Exhibit 10.2
LOAN TERMINATION AGREEMENT
September 1, 2023
THIS LOAN TERMINATION AGREEMENT (this “Agreement”), dated as of September 1, 2023, by and between CGSF Group LLC (formerly known as CGV Group LLC) (“Borrower”) and SFNY Holdings, Inc. (“Lender”). Borrower and Lender may be referred to individually as, a “Party” and are collectively referred to as, the “Parties”).
WHEREAS, the Borrower and the Lender entered into that certain amended and restated loan agreement (the “Loan Agreement”) August 24, 2021, by and between the Borrower and the Lender;
WHEREAS, the loan made to the Borrower pursuant to the Loan Agreement has been evidenced by a promissory note (the “Note”, together with the Loan Agreement and any other agreement entered into in connection with the Loan Agreement, all as amended or extended from time to time., the “Loan Documents”) in the principal amount of $18,000,000 and in form and substance satisfactory to the Lender;
WHEREAS, the Borrower and the Lender mutually agree to terminate and retire the Loan Documents with this Agreement;
NOW, THEREFORE, in consideration of the premises and the agreements, provisions and covenants herein contained and other good and valuable consideration (the receipt and sufficiency of which are hereby acknowledged), the Parties agree as follows:
Article I.Termination of the Loan Documents
Section 1.01As of the Effective Date, the Loan Agreement and any Loan Document is hereby terminated and retired in its entirety, and shall be of no further force or effect.
Section 1.02Lender agrees to execute such documents as reasonably requested by Borrower to evidence the termination of the Loan Documents.

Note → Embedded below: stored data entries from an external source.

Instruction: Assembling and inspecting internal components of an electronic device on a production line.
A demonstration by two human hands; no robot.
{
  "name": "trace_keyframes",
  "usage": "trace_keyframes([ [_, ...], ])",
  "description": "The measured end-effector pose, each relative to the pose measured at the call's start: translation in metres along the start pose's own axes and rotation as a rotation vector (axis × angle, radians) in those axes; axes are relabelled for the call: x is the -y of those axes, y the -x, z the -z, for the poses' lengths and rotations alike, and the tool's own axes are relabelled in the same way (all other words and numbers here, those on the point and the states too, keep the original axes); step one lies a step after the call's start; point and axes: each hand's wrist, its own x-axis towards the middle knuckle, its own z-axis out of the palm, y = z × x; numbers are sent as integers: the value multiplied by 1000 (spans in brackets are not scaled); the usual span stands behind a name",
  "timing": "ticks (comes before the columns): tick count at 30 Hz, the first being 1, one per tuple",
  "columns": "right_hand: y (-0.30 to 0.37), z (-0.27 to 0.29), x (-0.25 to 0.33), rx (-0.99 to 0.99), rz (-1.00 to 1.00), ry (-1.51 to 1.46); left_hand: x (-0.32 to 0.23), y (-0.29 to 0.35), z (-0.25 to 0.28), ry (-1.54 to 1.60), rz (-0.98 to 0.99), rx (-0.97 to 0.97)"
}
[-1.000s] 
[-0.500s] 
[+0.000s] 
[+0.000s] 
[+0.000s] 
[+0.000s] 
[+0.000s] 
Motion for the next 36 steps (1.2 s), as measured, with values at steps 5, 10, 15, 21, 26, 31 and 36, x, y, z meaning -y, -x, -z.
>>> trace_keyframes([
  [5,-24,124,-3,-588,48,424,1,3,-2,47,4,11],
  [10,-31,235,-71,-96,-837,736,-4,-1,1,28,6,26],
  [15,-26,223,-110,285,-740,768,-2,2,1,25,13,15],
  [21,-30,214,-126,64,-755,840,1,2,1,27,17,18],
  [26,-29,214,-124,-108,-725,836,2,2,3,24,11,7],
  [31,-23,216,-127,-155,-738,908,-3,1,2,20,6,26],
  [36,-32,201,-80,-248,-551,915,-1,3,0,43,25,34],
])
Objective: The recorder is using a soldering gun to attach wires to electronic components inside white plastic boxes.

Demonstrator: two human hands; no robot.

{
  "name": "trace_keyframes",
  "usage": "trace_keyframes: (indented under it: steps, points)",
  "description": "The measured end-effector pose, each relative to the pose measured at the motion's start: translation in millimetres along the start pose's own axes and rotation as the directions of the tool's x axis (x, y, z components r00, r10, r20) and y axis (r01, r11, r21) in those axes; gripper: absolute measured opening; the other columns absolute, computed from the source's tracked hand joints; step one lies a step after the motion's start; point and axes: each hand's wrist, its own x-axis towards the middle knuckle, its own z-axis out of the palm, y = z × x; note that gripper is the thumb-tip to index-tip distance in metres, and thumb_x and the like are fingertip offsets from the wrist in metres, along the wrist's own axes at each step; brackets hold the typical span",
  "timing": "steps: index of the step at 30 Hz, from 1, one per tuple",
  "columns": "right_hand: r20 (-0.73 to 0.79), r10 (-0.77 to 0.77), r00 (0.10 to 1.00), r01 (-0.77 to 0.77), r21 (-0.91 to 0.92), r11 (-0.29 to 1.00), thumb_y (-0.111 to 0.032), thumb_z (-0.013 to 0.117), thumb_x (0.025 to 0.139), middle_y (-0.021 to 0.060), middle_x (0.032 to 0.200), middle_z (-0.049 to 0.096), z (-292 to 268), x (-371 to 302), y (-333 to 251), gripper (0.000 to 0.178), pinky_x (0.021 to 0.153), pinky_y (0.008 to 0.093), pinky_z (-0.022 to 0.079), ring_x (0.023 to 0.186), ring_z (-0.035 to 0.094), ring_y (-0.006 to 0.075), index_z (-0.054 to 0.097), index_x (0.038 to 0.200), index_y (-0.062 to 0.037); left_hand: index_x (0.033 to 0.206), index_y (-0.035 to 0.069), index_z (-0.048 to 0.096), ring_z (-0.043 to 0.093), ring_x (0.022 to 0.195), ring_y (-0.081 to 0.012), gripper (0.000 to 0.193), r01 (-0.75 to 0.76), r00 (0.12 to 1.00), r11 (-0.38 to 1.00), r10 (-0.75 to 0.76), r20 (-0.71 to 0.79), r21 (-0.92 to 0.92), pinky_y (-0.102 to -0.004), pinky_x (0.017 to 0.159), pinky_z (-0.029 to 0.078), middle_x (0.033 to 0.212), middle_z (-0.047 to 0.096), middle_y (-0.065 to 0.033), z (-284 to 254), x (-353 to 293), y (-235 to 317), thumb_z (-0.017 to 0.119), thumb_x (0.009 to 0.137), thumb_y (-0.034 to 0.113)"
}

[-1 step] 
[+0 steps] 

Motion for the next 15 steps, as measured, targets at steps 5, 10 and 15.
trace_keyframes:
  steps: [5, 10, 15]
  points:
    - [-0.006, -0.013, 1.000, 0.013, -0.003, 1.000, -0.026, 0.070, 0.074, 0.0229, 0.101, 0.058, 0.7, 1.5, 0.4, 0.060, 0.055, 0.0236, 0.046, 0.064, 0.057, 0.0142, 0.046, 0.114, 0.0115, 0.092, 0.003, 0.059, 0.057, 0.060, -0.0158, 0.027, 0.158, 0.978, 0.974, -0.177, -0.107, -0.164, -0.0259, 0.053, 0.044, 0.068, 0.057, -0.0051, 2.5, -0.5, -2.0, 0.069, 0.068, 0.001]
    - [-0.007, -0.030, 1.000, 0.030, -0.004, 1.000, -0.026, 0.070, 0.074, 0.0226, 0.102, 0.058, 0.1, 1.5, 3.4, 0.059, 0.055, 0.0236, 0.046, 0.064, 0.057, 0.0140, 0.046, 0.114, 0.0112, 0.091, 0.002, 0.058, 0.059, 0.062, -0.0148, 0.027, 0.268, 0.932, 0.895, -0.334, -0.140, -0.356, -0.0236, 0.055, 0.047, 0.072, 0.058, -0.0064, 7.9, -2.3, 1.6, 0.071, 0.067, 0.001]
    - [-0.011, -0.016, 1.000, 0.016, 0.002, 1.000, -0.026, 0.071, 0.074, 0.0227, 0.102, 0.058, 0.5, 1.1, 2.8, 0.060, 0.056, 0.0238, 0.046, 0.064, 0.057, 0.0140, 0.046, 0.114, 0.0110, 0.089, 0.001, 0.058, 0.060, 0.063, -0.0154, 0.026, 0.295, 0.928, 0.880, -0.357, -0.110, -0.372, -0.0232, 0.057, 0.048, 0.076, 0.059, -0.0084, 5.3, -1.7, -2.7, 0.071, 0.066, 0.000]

Article II.Waiver and Release of Obligations
Section 2.01The Parties hereby agree in consideration of the mutual promises set forth in this Agreement, irrevocably and unconditionally release and forever discharge each other and their affiliated entities and each of their respective agents, directors, officers, managers, employees, representatives, attorneys, predecessors, successors and assigns, and all persons acting by, through, under or in concert with any of them (“Releasees”) of and from any and all claims, assertion of claims, expenses, debts, demands, actions, causes of action, suits, liabilities, and/or expenses (including attorneys’ fees) of any nature whatsoever (“Claims”), whether or not now known, suspected or claimed, which they ever had, now have, or hereafter acquire, both at law and in equity, arising out of any fact or matter in any way existing as of the Effective Date, relating to any and all claims arising out of or related to (a) any loans and loan arrangements, rights and obligations contained in the Loan Agreement and the Note and (b) any other Loan Documents.
Section 2.02Each Party covenants and agrees never to commence, voluntarily aid in any way prosecute or cause to be commenced or prosecuted against the Releasees hereunder any action or other proceeding based upon any such Claims.